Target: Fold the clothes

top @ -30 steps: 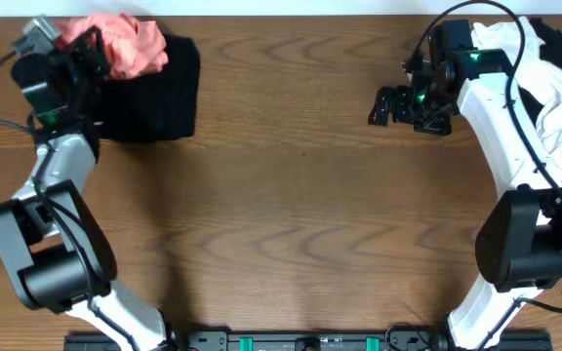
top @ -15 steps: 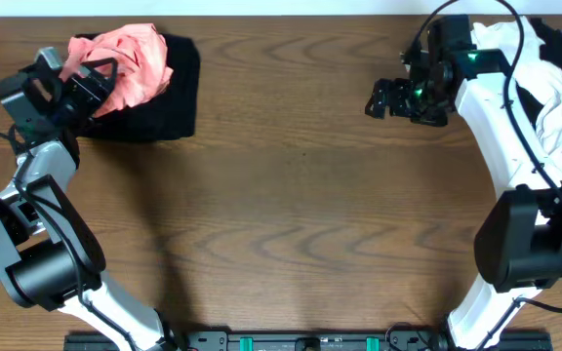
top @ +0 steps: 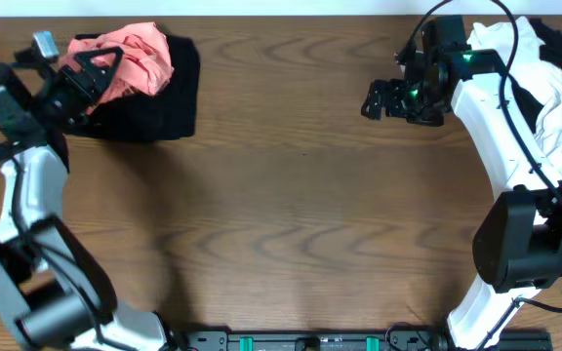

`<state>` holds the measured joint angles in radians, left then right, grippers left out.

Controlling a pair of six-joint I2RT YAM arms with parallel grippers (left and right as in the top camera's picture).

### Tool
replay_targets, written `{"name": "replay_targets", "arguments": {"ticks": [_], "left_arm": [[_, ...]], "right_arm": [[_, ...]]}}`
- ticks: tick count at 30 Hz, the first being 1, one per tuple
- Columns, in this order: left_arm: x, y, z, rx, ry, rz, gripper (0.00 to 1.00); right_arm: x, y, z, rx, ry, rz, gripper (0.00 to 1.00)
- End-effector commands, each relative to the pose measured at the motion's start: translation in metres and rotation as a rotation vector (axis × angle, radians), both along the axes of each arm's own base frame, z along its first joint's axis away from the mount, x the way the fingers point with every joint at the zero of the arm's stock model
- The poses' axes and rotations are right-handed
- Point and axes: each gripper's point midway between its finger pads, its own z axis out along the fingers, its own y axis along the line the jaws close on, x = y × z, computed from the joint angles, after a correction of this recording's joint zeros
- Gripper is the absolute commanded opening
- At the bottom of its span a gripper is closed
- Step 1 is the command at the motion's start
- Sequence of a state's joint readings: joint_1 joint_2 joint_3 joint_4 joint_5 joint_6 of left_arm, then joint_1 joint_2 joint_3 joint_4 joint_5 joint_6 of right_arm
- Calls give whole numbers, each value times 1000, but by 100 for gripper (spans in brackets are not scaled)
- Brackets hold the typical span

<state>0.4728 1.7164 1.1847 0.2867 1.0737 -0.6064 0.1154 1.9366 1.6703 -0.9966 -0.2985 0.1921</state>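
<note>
A crumpled pink garment (top: 135, 60) lies on top of a folded black garment (top: 159, 97) at the back left of the table. My left gripper (top: 103, 70) is at the pink garment's left edge, its fingers spread open with pink cloth showing between them. My right gripper (top: 371, 100) hovers open over the bare table at the back right, with nothing in it.
A heap of white clothes (top: 554, 83) lies at the back right behind the right arm, with a dark garment in the far corner. The brown wooden table (top: 291, 214) stretches between the arms.
The pink garment has come down from the table's back edge onto the black garment. My left arm has drawn back to the left and its fingers now stand open. The right gripper shifted slightly left.
The pink garment lay folded mid-table with my left gripper shut on its left edge. Then it hung in the gripper over the black garment's back right corner, then further left at the back edge. Now it rests on the black garment.
</note>
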Motion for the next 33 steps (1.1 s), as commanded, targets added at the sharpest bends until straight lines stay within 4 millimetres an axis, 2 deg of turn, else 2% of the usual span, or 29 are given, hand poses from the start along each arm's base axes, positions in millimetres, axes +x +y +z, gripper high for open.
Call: {"name": "replay_targets", "arguments": {"ticks": [1, 5, 8, 11, 14, 18, 20, 26, 29, 33], "left_arm": [[-16, -9, 61, 65, -127, 0, 87], [-29, -9, 88, 126, -167, 56, 92], [-37, -6, 85, 153, -125, 103, 93], [-41, -17, 70, 141, -55, 77, 93], [-45, -45, 49, 175, 3, -9, 93], [-49, -92, 25, 257, 64, -106, 93], [-51, -115, 12, 327, 98, -131, 94], [-61, -163, -16, 531, 174, -154, 94], [-66, -173, -28, 611, 221, -133, 94], [-77, -185, -42, 697, 275, -132, 94]], "right_arm": [[3, 8, 14, 17, -46, 46, 99], [3, 12, 15, 18, -53, 58, 99], [2, 19, 16, 29, -58, 85, 99], [-1, 32, 18, 53, -69, 140, 99], [0, 48, 20, 62, -94, 174, 99], [1, 73, 29, 67, -137, 226, 99], [3, 77, 34, 47, -150, 213, 99], [8, 62, 46, -37, -152, 134, 99], [9, 52, 52, -70, -148, 109, 99], [12, 26, 59, -149, -139, 18, 99]]}}
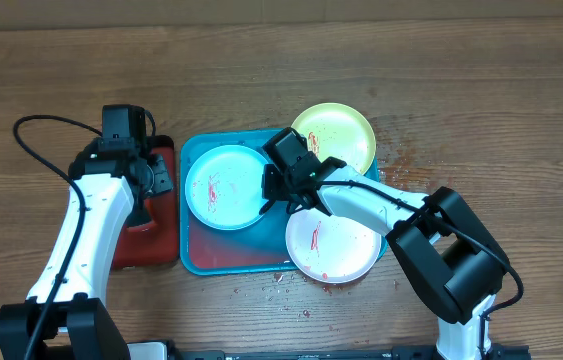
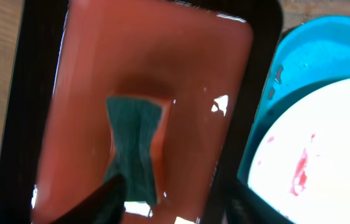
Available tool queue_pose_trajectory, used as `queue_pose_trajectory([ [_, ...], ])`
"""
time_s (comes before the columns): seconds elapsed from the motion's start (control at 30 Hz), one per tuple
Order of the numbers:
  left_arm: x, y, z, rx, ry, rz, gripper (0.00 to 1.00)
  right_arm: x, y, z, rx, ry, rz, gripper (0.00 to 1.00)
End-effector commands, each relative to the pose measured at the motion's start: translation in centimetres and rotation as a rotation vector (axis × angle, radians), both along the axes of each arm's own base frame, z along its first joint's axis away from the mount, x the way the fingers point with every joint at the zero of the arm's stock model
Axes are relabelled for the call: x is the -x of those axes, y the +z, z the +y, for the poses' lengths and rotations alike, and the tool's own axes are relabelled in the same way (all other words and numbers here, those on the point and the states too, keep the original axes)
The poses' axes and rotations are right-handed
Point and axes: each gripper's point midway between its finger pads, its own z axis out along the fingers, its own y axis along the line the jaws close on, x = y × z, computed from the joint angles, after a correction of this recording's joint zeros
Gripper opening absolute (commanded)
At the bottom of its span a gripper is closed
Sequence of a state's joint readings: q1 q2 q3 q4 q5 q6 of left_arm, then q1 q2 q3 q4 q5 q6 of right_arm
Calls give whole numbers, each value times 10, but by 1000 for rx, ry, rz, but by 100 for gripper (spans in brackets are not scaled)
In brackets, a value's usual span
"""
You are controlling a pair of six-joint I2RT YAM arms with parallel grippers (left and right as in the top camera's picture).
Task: Clean dirty plates on tray and stack at the side
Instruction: 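Reach the left gripper to the sponge and the right gripper to the light-blue plate rim, then grasp the green-and-orange sponge with the left gripper and lift it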
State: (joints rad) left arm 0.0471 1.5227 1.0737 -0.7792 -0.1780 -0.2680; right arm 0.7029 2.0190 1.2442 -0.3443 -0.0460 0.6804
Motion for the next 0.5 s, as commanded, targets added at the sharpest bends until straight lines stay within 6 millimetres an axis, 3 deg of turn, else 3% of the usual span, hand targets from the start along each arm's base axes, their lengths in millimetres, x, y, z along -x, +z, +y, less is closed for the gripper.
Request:
queue_pose_trajectory([
  [0.0,5,-8,8,-65,-96,32,48,1,-3,2,9,4,12,4],
  [0.2,22,-21,31,-44,21,63,49,2,-4,2,10,4,13,4],
  [0.47,27,-39,34,-8,41,51,46,1,-3,2,9,4,12,4],
])
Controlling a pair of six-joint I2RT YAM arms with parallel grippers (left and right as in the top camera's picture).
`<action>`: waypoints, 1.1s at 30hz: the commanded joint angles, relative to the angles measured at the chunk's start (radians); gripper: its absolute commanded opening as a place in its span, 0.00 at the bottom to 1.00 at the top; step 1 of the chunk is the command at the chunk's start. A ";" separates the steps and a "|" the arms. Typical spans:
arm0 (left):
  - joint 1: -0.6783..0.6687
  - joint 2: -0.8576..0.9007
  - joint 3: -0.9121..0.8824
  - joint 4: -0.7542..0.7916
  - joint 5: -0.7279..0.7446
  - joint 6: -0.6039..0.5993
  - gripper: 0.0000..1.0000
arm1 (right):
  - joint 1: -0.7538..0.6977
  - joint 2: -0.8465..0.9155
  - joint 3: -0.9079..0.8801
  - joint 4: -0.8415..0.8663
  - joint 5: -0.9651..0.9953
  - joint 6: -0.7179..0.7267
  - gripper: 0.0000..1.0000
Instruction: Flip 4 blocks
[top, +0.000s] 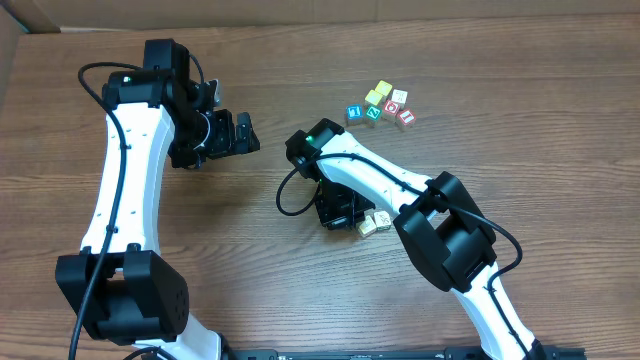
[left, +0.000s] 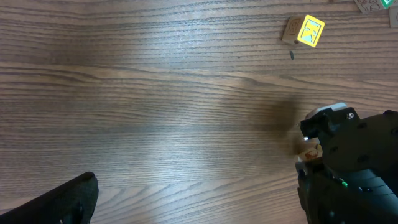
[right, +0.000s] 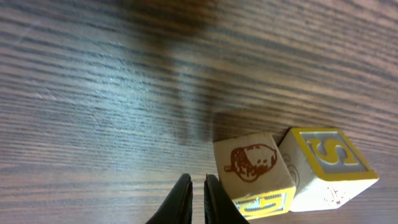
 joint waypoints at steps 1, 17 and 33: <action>-0.006 0.003 0.018 0.001 -0.006 -0.010 1.00 | -0.002 -0.002 0.012 0.009 0.014 0.003 0.11; -0.006 0.003 0.018 0.001 -0.006 -0.010 1.00 | -0.002 -0.002 0.012 -0.005 0.026 0.056 0.14; -0.006 0.003 0.018 0.001 -0.006 -0.010 1.00 | -0.005 -0.002 0.012 0.039 0.074 0.056 0.14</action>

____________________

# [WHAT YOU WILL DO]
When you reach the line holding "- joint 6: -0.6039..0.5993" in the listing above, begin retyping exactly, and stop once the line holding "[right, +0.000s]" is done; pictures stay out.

# [RESPONSE TO THE TASK]
  - joint 6: -0.6039..0.5993
  - gripper: 0.0000..1.0000
arm1 (right):
  - joint 1: -0.7538..0.6977
  - joint 2: -0.8465..0.9155
  - joint 3: -0.9079..0.8801
  - joint 4: -0.8415..0.8663
  - joint 5: -0.9651..0.9953
  - joint 6: -0.7179..0.7267
  - gripper: 0.0000..1.0000
Instruction: Flip 4 blocks
[top, +0.000s] 
[left, +0.000s] 
[right, +0.000s] 

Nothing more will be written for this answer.